What is wanted is every line below from the one with "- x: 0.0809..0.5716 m" up to and including the one with "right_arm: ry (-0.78", retyped exactly, pictures excluded, nothing else.

........

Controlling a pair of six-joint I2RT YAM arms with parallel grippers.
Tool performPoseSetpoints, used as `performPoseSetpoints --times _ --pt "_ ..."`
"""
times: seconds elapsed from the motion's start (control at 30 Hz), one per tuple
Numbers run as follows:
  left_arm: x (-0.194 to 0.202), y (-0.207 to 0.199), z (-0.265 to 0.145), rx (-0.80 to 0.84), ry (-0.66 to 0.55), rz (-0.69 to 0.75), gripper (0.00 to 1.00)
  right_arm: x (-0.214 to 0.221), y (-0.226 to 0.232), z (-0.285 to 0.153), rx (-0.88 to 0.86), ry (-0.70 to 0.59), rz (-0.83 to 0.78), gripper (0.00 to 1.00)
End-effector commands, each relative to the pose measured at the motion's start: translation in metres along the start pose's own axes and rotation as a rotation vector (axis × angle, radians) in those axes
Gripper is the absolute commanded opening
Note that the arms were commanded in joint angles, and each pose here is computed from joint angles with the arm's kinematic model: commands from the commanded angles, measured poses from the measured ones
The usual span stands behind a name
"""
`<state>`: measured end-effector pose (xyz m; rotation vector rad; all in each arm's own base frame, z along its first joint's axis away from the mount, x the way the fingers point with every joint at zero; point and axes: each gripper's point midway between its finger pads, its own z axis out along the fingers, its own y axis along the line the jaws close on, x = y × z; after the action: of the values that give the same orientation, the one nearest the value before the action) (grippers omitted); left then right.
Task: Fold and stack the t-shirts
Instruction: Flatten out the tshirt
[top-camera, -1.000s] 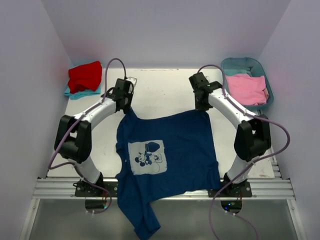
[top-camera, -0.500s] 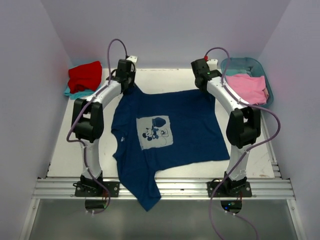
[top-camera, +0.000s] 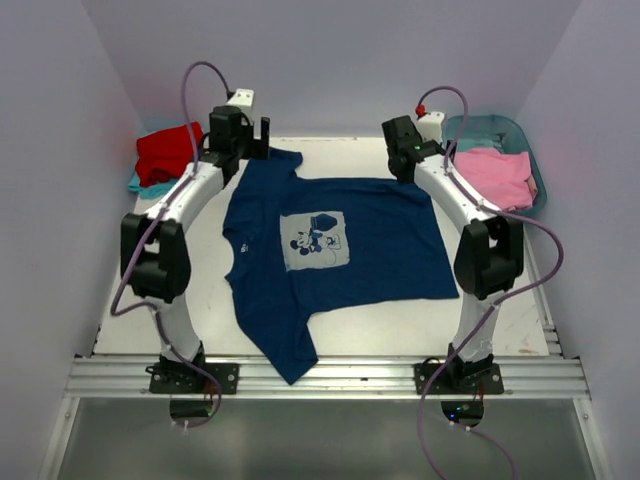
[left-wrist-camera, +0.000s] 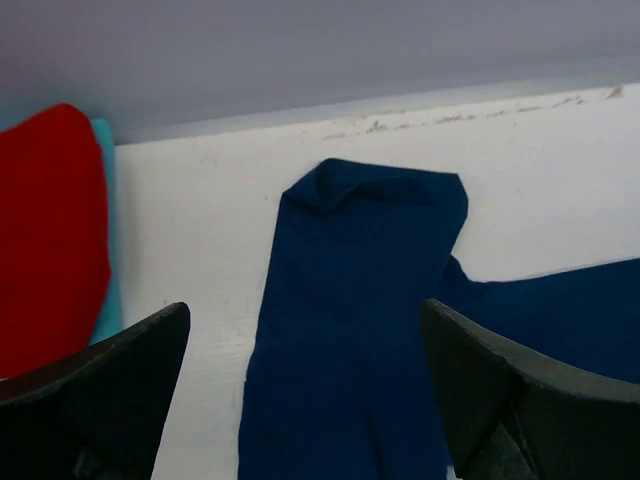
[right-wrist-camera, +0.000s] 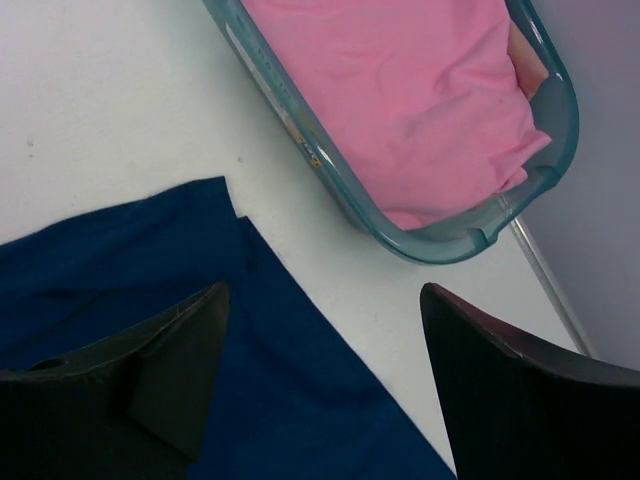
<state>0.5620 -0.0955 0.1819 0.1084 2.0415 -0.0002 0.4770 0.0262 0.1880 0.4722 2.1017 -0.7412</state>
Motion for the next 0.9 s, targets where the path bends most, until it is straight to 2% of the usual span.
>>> performPoseSetpoints --times 0.0,0.07,0.13,0.17,0.2,0.23,0.3,0.37,0.47,0.6,0.67,0.87 --pt "-0.085 0.015 -0.065 -0.026 -0.253 -0.056 1.00 -0.036 -0.025 -0.042 -0.051 -0.116 0.126 0.81" --pt "-0.060 0.014 -0.069 -0.026 -0.183 -0.070 1.00 -0.029 -0.022 -0.051 -0.102 -0.105 0.122 0.81" --pt "-0.033 0.011 -0.066 -0.018 -0.115 -0.093 0.97 -0.017 -0.013 -0.060 -0.200 -0.077 0.121 0.73" --pt "-0.011 0.009 -0.062 -0.010 -0.065 -0.093 0.87 -0.010 -0.008 -0.062 -0.243 -0.059 0.115 0.48" --pt "0.002 0.006 -0.059 0.004 -0.029 -0.093 0.59 0.001 -0.006 -0.061 -0.257 -0.040 0.098 0.22" --pt "0.019 0.001 -0.056 0.025 0.019 -0.116 0.40 0.005 -0.005 -0.063 -0.276 -0.025 0.099 0.00" --pt "0.052 -0.009 -0.049 0.057 0.121 -0.158 0.00 0.020 0.007 -0.066 -0.343 0.024 0.074 0.00" --pt "0.087 -0.017 -0.044 0.076 0.213 -0.191 0.00 0.041 0.018 -0.064 -0.382 0.094 0.021 0.00" --pt "0.123 -0.032 -0.044 0.142 0.287 -0.231 0.00 0.068 0.020 -0.058 -0.352 0.179 -0.024 0.00" --pt "0.157 -0.026 -0.044 0.086 0.375 -0.246 0.00 0.097 0.030 -0.047 -0.352 0.250 -0.058 0.00" --pt "0.170 -0.026 -0.041 0.074 0.416 -0.250 0.00 0.114 0.036 -0.038 -0.324 0.303 -0.083 0.00" --pt "0.192 -0.011 -0.034 -0.030 0.487 -0.230 0.00 0.119 0.061 -0.023 -0.320 0.347 -0.107 0.00"
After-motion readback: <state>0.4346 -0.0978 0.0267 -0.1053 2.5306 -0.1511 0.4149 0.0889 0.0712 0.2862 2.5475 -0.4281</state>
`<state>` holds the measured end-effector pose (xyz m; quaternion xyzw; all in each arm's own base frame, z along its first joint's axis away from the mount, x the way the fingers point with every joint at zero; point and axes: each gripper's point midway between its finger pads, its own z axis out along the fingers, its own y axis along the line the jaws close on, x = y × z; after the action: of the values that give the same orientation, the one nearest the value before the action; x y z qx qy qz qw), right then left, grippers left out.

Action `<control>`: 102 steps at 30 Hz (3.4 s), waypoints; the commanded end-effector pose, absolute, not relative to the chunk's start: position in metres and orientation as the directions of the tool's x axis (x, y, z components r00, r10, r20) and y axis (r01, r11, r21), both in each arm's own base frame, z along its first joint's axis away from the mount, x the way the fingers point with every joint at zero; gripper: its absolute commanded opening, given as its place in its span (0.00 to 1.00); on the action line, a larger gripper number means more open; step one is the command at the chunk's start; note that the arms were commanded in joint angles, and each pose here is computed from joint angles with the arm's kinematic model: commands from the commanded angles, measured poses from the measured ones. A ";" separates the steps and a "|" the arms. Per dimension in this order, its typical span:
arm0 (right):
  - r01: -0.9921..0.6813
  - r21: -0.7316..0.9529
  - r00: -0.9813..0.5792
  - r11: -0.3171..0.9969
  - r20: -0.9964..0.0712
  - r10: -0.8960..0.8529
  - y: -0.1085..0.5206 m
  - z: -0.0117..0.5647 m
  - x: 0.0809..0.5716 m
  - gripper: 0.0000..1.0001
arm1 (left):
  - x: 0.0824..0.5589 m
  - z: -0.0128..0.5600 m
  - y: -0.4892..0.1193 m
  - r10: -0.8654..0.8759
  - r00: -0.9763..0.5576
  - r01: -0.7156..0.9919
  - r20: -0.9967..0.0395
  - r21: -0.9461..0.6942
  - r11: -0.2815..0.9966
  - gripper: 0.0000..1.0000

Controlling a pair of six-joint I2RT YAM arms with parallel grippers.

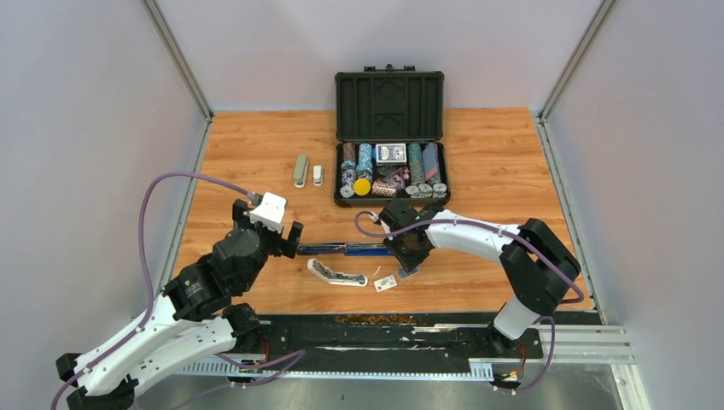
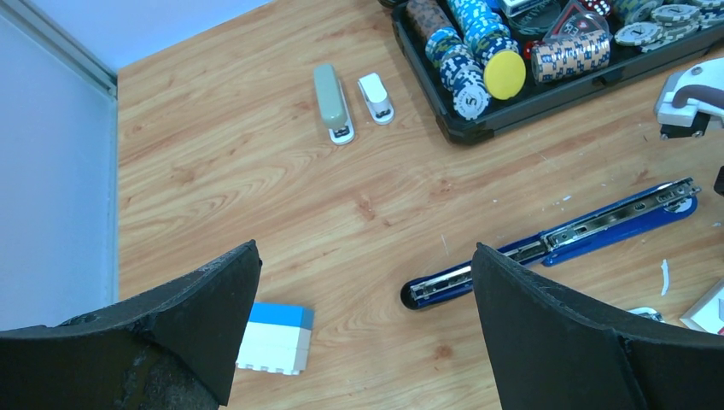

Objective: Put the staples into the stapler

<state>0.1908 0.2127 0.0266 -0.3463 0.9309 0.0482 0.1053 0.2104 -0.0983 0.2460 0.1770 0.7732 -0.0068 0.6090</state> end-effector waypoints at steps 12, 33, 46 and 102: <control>-0.679 -0.026 -0.708 0.734 -0.242 -0.663 0.220 0.035 0.195 0.10 | 0.213 0.247 -0.103 0.258 -0.184 0.294 -0.948 0.198 0.935 1.00; -0.828 0.013 -0.482 0.560 -0.527 -0.700 0.270 0.112 0.188 0.08 | 0.210 0.261 -0.086 0.198 -0.143 0.228 -0.970 0.162 0.960 1.00; -0.956 -0.023 -0.210 0.292 -0.640 -0.739 0.345 0.121 0.173 0.10 | 0.202 0.283 -0.058 0.067 -0.040 0.131 -0.997 0.062 0.990 1.00; -0.998 -0.006 -0.052 0.067 -0.557 -0.829 0.392 0.060 0.156 0.07 | 0.195 0.297 -0.032 -0.081 0.076 0.057 -0.994 -0.077 0.995 1.00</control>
<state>0.1564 0.3782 0.0507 -0.6446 0.7139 0.1840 0.2024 0.1924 -0.0296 0.2943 -0.0049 0.6811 -0.0440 0.7308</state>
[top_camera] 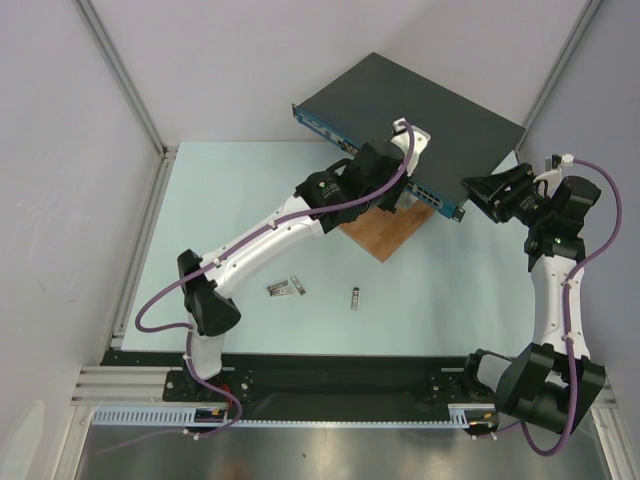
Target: Insert the plug into the switch port
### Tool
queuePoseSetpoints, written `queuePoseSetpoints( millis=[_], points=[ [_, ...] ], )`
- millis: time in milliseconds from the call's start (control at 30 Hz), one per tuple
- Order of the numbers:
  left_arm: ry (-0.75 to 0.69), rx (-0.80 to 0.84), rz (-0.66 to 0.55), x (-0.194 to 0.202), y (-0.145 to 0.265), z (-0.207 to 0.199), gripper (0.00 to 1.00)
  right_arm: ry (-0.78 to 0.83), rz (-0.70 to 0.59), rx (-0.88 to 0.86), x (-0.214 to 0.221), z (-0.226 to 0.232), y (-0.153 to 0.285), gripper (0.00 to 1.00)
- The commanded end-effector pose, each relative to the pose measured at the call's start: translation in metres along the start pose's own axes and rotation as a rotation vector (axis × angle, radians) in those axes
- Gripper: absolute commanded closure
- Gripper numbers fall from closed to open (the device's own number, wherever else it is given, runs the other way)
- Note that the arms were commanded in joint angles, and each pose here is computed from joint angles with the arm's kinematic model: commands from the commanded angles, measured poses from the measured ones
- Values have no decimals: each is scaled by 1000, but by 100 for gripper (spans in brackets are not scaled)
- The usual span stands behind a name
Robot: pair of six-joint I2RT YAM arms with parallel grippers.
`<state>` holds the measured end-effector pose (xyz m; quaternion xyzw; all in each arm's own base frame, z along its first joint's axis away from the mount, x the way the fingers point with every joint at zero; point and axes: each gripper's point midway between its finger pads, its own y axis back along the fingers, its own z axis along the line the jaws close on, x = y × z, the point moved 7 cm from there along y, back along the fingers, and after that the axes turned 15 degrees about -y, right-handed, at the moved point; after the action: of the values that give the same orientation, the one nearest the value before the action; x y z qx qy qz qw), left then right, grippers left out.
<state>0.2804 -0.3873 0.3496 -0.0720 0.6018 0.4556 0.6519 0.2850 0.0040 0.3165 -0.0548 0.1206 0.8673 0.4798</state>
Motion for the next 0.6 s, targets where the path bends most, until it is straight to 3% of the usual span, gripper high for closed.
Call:
queuePoseSetpoints(
  millis=[0,400,567],
  points=[
    [10,11,-200,-40,13,-2,100,83,106,-36,15,0,-11,100],
    [18,33,-318,-55,-10,9,99,83,127,-39,18,-1,-11,100],
    [4,68,-364,-61,-13,6,92,83,129,-40,19,-1,-12,100]
  ],
)
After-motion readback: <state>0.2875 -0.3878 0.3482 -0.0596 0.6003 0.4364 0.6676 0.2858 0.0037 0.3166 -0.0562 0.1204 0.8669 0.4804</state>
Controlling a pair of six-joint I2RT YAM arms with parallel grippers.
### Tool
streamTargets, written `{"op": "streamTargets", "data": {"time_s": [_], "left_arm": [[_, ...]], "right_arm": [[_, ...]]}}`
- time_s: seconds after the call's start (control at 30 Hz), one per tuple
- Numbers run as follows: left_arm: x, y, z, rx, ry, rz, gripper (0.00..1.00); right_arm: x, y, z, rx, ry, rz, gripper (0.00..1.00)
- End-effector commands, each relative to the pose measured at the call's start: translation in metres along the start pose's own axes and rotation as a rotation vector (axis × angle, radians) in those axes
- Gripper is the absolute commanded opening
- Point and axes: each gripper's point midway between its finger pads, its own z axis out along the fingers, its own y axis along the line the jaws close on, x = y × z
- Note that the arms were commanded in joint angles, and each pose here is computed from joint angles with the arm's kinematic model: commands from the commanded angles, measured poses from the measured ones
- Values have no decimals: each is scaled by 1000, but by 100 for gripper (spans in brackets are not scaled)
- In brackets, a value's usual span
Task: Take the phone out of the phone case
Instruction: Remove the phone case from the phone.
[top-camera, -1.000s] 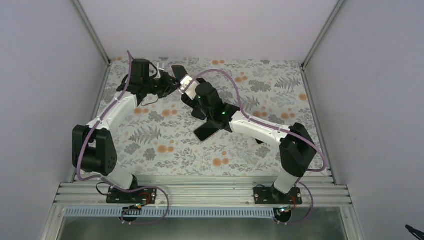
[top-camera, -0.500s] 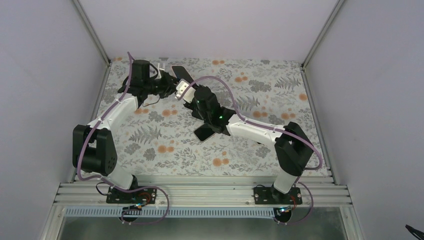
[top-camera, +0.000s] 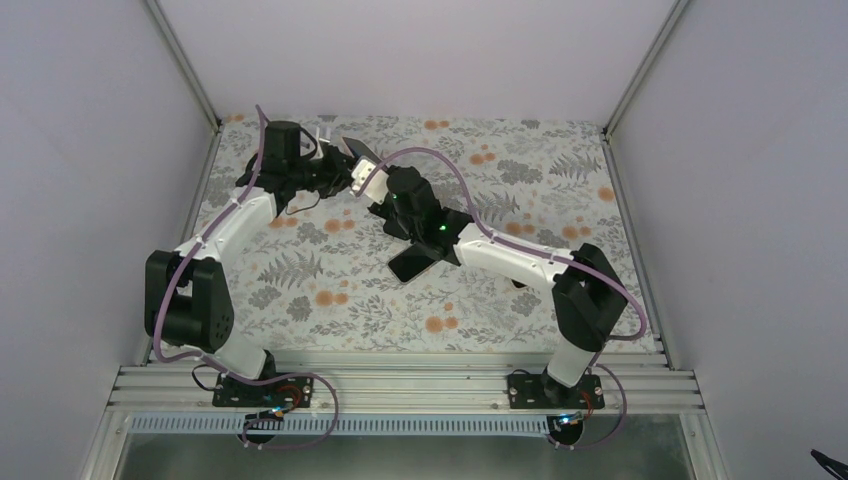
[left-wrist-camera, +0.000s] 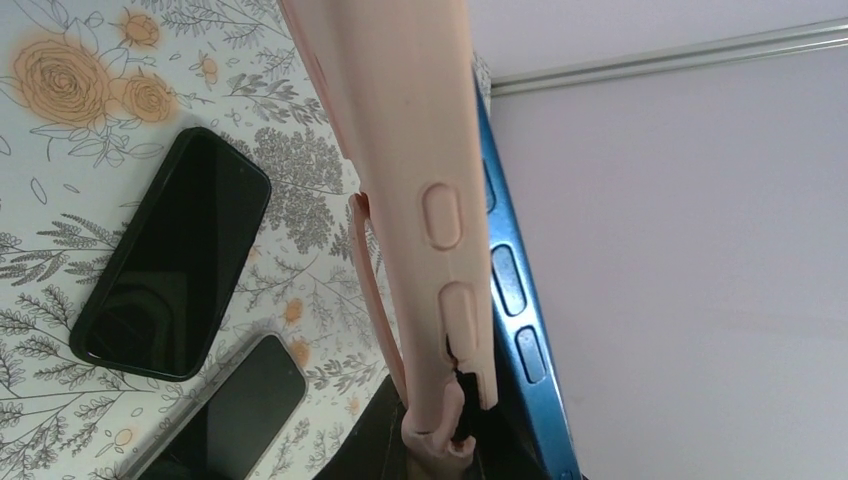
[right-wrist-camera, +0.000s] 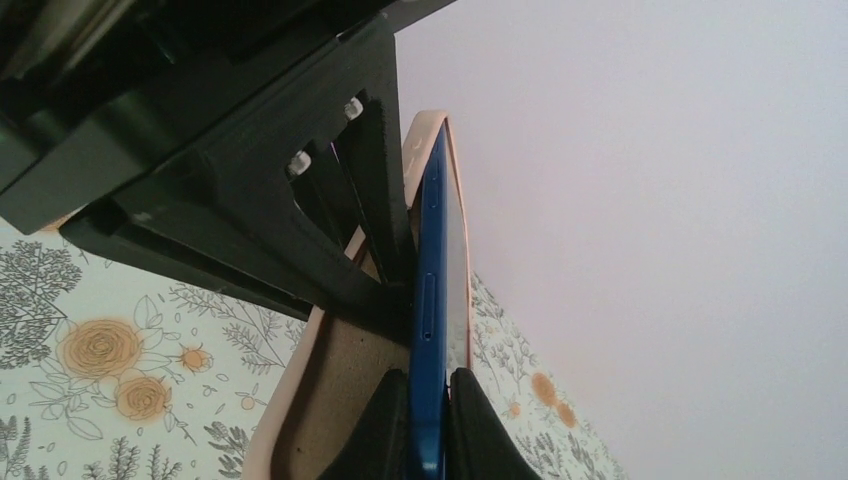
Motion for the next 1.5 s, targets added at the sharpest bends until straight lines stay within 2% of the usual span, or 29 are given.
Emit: {"op": "streamTargets", "data": {"time_s": [0.0,0.67,1.1,1.47], "left_arm": [[6,-5,-14,4,-6,59,2],[8,9,-14,-35,-27,69,2],[10,12,-17,-41,-39,75,2],[9,17,-16,-71,-53,104,2]], "right_arm": [[-12,-91,-13,225,-11,179,4],[-19,-156,-15,307,-34,244,4],[-32,-207,-39,392,-83,277,4],[-27,-208,-38,332,-83,352,4]]}}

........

**PROBLEM SOLUTION**.
  - x: 0.0809..0.5716 m
  - gripper: 0.0000..1.0001
arm1 (left):
  - x: 0.0824..0.5589 m
  - z: -0.0128..0.5600 m
  - y: -0.4892..0.1193 m
  - r10: -0.8654..0.8759
  - r00: -0.9763..0.5576
  - r01: -0.7156..0.9919
  - r20: -0.9967..0.0395
  - r21: -0.9461..0.6942
  - r11: -0.2815..0.9966
  - gripper: 0.0000..1.0000

Controlling a pair of six-joint I2RT YAM arms with parallel grippers.


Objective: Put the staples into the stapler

<state>0.1908 0.2127 0.0266 -0.3463 0.9309 0.0482 0.1053 0.2104 -0.0983 0.2460 0.1770 0.7732 -0.0068 0.6090</state> end-effector waypoints at steps 12, 33, 46 and 102: <control>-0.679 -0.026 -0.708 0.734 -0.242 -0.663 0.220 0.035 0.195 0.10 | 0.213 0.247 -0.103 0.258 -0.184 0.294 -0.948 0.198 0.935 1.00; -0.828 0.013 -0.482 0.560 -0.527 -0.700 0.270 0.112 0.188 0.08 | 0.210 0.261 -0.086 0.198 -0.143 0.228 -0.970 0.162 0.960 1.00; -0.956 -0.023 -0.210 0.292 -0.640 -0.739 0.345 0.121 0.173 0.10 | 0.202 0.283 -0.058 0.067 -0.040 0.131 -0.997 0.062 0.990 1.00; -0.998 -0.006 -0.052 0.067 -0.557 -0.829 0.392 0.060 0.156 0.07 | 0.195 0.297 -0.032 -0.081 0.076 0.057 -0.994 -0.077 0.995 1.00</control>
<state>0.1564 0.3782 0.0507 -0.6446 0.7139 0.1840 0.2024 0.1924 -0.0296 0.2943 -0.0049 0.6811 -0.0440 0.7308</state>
[top_camera] 
Target: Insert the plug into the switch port
### Tool
queuePoseSetpoints, written `queuePoseSetpoints( millis=[_], points=[ [_, ...] ], )`
- millis: time in milliseconds from the call's start (control at 30 Hz), one per tuple
- Order of the numbers:
  left_arm: ry (-0.75 to 0.69), rx (-0.80 to 0.84), rz (-0.66 to 0.55), x (-0.194 to 0.202), y (-0.145 to 0.265), z (-0.207 to 0.199), gripper (0.00 to 1.00)
  right_arm: ry (-0.78 to 0.83), rz (-0.70 to 0.59), rx (-0.88 to 0.86), x (-0.214 to 0.221), z (-0.226 to 0.232), y (-0.153 to 0.285), gripper (0.00 to 1.00)

The exercise has been fully completed.